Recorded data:
§ §
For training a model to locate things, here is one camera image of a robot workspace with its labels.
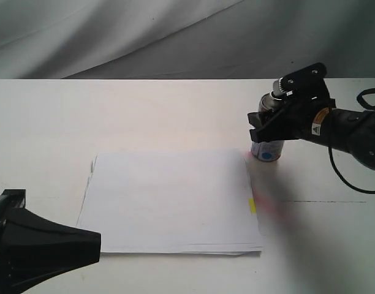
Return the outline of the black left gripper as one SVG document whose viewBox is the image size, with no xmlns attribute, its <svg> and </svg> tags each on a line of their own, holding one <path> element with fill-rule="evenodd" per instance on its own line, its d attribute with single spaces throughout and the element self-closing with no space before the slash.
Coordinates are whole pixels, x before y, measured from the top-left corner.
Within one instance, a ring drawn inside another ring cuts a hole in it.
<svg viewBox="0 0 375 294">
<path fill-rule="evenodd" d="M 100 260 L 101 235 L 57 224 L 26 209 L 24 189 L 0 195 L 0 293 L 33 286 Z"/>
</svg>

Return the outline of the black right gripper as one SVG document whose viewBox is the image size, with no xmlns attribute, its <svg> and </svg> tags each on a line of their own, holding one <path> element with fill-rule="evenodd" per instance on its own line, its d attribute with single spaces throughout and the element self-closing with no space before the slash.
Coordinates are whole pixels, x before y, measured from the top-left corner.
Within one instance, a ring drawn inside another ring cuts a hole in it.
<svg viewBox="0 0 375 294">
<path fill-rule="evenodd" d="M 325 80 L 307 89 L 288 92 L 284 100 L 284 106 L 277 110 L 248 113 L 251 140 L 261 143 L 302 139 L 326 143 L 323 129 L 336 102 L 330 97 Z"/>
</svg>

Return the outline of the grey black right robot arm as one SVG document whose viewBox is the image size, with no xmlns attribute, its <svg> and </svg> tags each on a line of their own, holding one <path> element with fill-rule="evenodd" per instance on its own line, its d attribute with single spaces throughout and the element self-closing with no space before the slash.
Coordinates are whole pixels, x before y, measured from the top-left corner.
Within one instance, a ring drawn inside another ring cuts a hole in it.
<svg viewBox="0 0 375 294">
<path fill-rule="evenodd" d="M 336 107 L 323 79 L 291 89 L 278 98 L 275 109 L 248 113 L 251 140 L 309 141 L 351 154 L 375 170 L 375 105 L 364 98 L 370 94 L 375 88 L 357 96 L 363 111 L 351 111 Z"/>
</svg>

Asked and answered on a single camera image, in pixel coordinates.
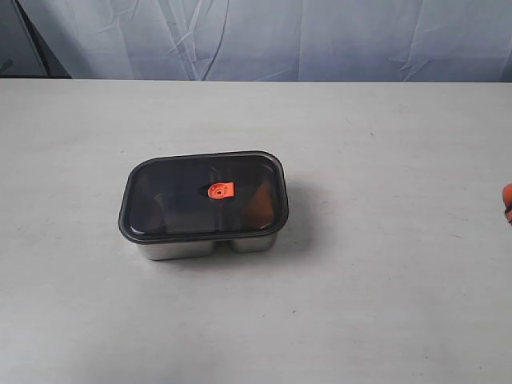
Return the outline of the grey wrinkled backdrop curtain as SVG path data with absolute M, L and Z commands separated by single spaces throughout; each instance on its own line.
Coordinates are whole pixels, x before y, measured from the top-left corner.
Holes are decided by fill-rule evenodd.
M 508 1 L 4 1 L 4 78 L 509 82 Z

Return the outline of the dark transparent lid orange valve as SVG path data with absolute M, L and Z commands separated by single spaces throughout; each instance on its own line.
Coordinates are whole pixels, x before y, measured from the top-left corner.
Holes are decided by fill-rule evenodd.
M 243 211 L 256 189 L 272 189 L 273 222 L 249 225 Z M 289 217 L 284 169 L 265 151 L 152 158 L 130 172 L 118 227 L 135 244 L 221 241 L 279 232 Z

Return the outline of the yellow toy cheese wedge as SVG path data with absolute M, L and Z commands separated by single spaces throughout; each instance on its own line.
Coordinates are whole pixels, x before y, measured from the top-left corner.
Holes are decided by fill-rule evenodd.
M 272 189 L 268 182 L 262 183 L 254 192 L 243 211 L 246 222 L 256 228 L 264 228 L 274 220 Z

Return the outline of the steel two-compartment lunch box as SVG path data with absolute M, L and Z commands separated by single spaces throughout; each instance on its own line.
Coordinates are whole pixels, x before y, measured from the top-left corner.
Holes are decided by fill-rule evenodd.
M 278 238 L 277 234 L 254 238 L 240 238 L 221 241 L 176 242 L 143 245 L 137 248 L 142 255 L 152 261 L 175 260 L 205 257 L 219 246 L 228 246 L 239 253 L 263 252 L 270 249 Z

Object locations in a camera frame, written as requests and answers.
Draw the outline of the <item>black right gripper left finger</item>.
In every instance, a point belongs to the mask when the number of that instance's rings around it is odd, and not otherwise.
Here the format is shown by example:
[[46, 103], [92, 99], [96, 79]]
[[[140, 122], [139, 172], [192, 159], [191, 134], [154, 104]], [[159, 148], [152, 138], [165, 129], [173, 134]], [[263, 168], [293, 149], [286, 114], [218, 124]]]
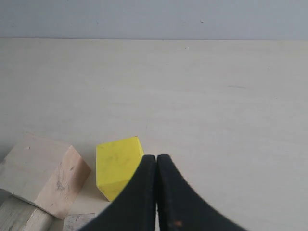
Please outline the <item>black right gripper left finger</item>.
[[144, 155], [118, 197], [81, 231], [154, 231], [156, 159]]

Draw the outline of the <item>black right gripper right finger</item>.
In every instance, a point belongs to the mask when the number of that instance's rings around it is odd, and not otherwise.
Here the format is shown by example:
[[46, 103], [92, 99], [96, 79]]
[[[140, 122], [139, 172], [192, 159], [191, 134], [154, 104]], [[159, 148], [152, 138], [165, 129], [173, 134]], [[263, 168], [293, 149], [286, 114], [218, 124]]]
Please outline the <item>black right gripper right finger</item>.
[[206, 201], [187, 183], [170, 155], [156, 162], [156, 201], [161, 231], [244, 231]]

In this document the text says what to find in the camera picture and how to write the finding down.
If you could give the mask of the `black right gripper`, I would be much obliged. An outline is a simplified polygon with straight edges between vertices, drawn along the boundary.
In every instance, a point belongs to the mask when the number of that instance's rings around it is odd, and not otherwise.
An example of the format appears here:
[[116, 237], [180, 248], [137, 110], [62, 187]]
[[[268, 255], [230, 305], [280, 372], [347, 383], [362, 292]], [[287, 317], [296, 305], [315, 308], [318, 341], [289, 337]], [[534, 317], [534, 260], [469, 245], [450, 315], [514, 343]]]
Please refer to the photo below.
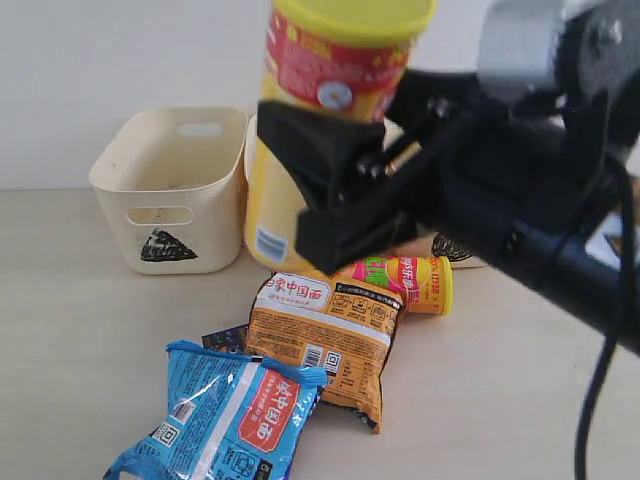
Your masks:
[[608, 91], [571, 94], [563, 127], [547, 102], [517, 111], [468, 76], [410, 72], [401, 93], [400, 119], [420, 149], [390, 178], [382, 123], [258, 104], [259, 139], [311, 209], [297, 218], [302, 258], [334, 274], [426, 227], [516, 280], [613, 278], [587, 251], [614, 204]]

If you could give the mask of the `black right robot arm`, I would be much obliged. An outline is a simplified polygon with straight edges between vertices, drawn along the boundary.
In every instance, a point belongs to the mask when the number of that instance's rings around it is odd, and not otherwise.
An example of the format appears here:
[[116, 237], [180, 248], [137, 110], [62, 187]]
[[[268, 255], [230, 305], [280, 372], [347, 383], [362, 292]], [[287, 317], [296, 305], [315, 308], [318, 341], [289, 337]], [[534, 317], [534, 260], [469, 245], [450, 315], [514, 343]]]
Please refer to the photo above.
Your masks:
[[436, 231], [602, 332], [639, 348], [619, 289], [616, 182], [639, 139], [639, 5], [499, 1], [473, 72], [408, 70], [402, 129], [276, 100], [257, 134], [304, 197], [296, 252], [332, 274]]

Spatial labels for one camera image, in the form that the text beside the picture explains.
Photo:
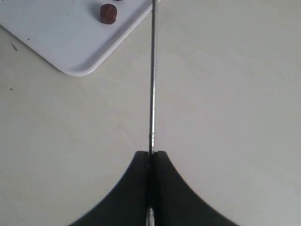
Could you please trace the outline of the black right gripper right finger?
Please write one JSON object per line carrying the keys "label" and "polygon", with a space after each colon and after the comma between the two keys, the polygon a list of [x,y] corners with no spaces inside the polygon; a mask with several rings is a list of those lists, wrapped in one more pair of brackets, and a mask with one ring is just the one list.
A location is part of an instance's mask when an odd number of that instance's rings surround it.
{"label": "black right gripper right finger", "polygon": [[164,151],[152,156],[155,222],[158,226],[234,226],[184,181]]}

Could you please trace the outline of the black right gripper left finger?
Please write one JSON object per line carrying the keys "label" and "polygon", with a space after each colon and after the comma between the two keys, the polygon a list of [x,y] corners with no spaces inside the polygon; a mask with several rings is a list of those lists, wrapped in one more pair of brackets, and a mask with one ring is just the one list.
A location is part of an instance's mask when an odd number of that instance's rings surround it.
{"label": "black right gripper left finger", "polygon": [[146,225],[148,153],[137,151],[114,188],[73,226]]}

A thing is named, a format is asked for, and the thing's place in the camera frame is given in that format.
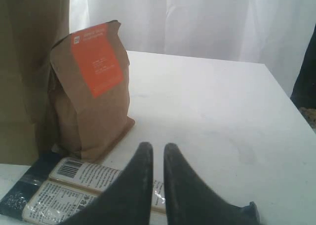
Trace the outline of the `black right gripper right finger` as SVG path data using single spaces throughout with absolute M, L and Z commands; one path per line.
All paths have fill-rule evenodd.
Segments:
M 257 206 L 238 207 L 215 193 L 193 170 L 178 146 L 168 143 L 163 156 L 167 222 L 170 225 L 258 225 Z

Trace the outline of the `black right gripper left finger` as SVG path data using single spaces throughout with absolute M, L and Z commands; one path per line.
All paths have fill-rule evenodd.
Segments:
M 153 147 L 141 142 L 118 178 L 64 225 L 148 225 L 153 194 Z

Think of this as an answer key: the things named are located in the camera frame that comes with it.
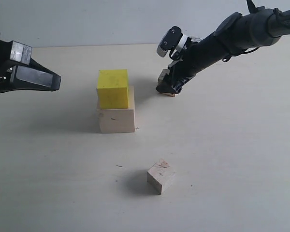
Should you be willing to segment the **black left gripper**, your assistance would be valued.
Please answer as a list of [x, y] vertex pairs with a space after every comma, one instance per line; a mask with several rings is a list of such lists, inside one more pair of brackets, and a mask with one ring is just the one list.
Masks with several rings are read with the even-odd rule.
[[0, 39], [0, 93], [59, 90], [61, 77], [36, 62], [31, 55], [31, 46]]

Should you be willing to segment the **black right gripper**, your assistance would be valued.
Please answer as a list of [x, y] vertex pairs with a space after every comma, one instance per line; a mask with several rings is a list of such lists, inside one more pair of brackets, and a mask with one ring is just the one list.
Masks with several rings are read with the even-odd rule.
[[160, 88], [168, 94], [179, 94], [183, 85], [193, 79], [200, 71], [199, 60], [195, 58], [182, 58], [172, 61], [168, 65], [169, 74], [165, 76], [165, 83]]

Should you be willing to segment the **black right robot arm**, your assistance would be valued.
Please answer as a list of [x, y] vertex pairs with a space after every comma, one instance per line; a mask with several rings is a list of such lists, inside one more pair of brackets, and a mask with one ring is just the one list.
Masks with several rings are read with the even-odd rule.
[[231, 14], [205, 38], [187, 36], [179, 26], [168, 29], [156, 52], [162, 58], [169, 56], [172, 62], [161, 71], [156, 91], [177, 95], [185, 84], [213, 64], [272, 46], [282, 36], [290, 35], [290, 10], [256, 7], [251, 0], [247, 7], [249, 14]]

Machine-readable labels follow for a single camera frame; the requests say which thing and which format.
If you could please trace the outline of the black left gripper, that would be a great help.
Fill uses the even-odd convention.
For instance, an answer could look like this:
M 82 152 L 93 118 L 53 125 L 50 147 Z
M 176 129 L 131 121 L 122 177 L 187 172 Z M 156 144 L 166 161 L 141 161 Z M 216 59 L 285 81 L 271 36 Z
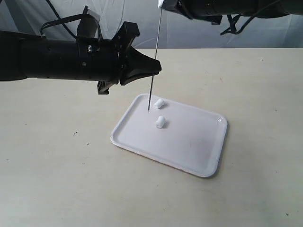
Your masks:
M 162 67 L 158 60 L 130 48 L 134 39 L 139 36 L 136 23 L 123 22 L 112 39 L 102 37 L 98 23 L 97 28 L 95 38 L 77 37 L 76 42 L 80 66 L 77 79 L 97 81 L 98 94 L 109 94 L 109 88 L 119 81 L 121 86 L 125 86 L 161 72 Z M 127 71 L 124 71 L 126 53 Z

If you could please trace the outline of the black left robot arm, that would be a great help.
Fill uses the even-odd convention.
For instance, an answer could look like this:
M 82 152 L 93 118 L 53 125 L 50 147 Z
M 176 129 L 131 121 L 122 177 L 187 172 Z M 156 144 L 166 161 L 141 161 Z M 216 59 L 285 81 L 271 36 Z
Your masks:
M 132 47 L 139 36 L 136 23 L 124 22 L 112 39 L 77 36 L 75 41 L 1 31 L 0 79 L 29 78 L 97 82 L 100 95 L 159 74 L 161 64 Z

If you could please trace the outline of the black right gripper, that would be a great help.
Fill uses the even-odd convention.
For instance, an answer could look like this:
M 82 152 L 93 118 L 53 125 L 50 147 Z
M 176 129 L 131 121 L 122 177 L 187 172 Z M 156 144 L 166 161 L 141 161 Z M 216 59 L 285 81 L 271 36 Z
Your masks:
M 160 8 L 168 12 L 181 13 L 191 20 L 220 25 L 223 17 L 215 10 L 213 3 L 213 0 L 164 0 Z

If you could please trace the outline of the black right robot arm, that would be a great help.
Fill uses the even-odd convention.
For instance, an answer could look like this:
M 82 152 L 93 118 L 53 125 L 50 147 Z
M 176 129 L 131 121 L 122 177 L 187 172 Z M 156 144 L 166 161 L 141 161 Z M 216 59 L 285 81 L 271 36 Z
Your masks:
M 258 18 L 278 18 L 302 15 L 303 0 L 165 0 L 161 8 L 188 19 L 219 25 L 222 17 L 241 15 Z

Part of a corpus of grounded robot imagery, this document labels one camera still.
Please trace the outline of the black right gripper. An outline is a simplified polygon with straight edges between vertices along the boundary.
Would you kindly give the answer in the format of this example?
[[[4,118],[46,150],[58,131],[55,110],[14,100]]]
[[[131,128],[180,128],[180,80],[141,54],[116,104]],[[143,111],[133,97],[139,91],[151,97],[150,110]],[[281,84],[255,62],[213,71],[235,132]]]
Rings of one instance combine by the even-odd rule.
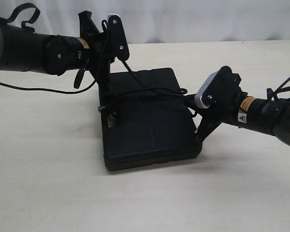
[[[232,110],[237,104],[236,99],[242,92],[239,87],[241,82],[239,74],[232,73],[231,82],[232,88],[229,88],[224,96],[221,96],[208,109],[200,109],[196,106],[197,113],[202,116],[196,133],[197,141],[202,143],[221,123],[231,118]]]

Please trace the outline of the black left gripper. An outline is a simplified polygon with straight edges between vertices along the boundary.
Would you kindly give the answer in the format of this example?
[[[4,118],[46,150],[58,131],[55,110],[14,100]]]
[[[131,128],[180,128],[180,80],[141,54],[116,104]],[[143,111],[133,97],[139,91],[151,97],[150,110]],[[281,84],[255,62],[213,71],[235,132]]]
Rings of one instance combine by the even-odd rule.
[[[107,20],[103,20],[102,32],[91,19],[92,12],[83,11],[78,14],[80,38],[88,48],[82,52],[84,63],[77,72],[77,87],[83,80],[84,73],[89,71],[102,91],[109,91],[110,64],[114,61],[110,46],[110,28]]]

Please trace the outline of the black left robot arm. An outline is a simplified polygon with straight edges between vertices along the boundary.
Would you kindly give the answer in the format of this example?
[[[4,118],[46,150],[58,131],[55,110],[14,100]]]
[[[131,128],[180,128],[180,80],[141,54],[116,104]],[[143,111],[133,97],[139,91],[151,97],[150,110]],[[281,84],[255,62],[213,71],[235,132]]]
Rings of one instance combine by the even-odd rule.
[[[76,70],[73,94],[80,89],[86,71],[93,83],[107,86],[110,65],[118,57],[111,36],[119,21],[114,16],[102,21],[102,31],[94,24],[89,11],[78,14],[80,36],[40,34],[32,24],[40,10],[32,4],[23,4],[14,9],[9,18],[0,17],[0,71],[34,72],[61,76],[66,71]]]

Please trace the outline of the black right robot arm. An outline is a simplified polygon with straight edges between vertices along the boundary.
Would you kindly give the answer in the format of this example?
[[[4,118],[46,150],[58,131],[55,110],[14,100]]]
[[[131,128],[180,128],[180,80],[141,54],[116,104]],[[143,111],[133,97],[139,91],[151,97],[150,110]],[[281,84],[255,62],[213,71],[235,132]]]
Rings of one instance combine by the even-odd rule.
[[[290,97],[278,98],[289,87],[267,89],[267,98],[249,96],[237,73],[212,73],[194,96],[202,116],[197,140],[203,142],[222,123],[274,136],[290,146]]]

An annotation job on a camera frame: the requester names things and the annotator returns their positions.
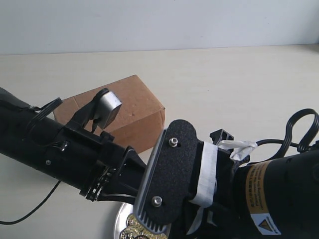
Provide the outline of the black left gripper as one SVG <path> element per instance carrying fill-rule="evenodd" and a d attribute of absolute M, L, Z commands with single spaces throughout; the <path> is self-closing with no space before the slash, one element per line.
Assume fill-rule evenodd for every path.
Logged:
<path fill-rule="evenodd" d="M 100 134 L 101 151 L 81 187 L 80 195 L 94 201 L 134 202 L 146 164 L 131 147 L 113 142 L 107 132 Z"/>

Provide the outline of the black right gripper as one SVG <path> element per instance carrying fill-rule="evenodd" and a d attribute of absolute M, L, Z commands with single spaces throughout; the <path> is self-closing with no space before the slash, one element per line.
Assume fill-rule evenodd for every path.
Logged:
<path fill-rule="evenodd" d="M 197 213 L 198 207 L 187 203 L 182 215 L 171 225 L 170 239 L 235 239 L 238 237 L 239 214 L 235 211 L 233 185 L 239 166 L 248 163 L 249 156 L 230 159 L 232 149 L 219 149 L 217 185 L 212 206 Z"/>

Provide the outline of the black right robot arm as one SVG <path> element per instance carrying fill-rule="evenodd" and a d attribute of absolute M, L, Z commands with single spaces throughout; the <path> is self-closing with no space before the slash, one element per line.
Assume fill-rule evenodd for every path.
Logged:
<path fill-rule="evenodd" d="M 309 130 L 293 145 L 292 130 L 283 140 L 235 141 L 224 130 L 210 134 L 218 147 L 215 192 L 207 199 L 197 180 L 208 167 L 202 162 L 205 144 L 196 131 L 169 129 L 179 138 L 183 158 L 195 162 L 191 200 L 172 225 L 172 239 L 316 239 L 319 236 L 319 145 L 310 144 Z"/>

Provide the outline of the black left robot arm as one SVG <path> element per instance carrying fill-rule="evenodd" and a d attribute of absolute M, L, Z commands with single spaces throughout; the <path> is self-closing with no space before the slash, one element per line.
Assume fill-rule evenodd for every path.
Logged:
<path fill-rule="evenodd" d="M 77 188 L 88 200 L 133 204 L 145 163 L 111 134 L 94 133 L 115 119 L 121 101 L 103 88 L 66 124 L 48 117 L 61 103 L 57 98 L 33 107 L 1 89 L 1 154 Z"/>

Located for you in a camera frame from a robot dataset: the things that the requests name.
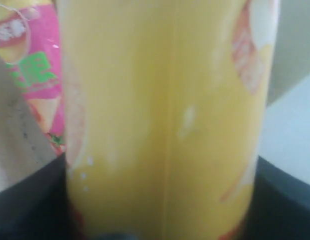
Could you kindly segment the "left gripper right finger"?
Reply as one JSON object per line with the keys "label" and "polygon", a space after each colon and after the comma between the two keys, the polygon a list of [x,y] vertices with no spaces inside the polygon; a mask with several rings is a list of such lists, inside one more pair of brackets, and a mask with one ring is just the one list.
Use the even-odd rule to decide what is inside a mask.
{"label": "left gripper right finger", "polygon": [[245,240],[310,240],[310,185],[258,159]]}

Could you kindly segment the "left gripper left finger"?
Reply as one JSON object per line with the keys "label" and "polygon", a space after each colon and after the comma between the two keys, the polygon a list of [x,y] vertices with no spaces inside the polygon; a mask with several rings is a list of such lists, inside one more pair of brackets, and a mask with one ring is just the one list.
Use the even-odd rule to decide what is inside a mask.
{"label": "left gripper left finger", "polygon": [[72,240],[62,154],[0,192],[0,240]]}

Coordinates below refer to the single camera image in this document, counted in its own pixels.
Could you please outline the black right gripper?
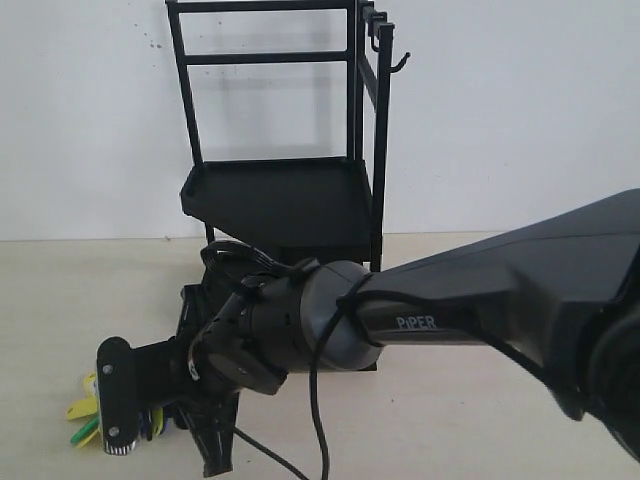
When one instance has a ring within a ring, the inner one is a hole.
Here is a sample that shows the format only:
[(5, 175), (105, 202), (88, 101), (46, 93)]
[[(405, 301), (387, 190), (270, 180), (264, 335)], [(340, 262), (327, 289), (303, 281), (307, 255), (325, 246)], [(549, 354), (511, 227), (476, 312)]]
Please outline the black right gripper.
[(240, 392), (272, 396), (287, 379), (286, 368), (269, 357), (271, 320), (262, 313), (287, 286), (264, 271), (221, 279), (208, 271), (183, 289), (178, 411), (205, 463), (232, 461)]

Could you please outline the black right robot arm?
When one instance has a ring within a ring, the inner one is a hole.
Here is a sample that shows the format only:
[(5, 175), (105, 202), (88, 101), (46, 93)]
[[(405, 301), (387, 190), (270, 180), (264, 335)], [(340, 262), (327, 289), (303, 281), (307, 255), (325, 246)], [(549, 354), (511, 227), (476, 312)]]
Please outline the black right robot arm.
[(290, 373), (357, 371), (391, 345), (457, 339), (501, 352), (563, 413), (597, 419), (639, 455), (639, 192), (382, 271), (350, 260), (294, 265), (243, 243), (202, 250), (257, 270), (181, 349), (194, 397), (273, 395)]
§ §
§ YOUR GOAL:
Among the lines above, return those that contain the string "great".

§ TASK OUTPUT:
If you could please trace the outline of the black left gripper, that would be a great help.
If you could please trace the outline of the black left robot arm, that would be a great help.
If you could please trace the outline of the black right gripper, that would be a great help.
If you could please trace the outline of the black right robot arm, that would be a great help.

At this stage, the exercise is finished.